テイムモンスター:1(タップで詳細表示)

状態異常:なし

魔石破壊数:11(全パラメーター:+11)

―――――

―――――

名前:音無ルド

種族:コボルト希少種

進化段階:1

レベル:30

HP:16500 /16500

攻撃力:2100

魔法攻撃力:0

防御力:1750

魔法防御力:1650

ユニークスキル:武闘派LV2(格闘意欲強化中、全武具使用方法瞬時理解、素殴り強化中、強鋼膝小、現状4種が複合されたスキル。スキルレベルに応じてさらに内容が増える、或いは強化率上昇)

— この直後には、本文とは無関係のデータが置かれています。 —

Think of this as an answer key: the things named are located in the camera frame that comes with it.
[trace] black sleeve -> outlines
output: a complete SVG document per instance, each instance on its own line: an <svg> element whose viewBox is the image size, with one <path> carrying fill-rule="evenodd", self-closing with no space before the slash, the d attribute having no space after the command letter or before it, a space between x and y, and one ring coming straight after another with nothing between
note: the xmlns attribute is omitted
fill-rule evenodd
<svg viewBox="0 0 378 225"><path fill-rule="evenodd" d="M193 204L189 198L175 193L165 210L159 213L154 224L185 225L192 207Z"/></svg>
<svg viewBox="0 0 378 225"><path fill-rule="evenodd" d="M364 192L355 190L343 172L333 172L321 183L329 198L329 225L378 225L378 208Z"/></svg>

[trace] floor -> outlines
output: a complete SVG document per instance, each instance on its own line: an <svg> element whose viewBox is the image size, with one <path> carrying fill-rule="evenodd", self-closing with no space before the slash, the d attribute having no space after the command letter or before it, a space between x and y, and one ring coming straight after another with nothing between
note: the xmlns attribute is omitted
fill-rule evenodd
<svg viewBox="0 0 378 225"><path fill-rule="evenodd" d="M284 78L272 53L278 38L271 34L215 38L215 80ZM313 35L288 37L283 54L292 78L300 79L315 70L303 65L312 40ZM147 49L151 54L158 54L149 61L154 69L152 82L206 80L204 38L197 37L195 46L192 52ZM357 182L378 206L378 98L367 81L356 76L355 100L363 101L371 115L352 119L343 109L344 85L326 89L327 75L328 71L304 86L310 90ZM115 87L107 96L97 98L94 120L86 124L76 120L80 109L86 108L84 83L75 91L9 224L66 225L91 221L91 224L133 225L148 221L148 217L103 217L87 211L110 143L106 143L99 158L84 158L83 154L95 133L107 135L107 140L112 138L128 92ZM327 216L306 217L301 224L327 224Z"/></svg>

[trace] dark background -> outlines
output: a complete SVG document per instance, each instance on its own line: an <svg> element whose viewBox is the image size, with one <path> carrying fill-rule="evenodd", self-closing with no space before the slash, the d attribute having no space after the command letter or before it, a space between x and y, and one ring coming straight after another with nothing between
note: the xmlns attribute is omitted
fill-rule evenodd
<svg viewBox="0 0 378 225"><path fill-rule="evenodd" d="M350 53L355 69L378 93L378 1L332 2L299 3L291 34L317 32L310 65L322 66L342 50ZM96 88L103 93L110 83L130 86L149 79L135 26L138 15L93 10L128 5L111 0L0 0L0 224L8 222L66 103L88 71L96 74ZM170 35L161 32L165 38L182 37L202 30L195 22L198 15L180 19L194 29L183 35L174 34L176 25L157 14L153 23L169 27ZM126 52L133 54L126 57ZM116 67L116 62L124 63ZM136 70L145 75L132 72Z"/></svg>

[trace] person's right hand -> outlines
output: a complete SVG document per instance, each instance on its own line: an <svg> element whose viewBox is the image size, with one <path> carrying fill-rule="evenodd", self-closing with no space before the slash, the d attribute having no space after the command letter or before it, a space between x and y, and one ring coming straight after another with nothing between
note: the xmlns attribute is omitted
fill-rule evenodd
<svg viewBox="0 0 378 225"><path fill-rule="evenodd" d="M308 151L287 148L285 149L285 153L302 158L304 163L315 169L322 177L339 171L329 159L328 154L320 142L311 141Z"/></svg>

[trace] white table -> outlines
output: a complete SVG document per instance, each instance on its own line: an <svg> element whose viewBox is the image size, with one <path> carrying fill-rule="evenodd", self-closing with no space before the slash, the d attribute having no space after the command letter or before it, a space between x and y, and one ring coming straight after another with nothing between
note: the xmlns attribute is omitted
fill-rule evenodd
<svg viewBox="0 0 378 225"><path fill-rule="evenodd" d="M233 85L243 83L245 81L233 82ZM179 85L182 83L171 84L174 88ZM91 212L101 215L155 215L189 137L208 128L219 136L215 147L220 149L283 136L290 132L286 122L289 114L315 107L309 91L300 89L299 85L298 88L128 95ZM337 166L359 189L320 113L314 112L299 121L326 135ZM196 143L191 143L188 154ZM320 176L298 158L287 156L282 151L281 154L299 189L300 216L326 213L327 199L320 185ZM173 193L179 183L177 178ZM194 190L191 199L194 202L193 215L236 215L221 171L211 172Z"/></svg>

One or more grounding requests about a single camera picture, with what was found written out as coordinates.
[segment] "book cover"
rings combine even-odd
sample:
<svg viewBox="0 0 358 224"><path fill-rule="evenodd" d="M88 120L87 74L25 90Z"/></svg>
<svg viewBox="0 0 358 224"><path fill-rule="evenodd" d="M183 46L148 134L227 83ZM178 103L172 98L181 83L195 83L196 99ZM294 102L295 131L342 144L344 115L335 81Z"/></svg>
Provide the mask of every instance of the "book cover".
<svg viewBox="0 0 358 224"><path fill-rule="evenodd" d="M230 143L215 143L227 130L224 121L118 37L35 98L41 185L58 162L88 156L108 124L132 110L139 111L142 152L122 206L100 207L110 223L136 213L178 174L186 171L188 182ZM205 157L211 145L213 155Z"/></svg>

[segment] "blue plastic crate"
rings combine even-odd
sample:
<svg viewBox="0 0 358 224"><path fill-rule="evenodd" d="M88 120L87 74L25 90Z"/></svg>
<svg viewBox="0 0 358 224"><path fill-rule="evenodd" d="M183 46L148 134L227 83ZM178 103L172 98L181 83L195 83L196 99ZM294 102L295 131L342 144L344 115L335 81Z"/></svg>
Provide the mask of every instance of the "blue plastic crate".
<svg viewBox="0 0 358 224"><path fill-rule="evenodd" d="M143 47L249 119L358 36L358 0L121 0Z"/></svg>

通常スキル:毒耐性(小)、強者の圧LV2、免疫力上昇LV3(自身の体液を流布することで効果を伝染させられる)

ボーナススキル:取得魔石経験値増加

魔法:なし

状態:テイム

―――――


 ルド、お前もうバケモンじゃん。

 30でそれってステータスの伸びおかしくないか?


 いや、俺の元々のステータスが弱すぎるだけで今活躍しているランク上位の探索者はこんな感じで成長してたりするのか?


「んぅ、分からん」

「……。戯れているところ悪いが、そろそろ説明してもらってもいいか?」

「わぐぅぅぅうぅぅぅぅう……」

「うっ!」


 ステータスを見ながらついつい考え込んでいると、きょとんとした表情で長谷川さんが話し掛けてきた。


 すると長谷川さんを敵だと思い込んでいるのかルドが威嚇。

 瞬時に緊張感が走った。


「ちょ、ルドっ! この人は俺の――」

「か、彼女、だ……。お前にとってこいつが主人だというなら……。だから、それは、私にも当てはまるということで……」


 ……。

 まぁ、そういう流れだったよね。


 否定してもいいけど……。俺たちがここで口喧嘩でもすればルドがどういう行動をとるかわかったもんじゃない。

 

 これは吊り橋効果による一過性のもの。少し付き合えば正常に戻るはず。


 それに長谷川さんみたいな探索馬鹿って感じの人ならお食事にとか、レジャーにとか頻繁に言ってこないだろうし、お互い仕事に専念しながら交際はできるはず。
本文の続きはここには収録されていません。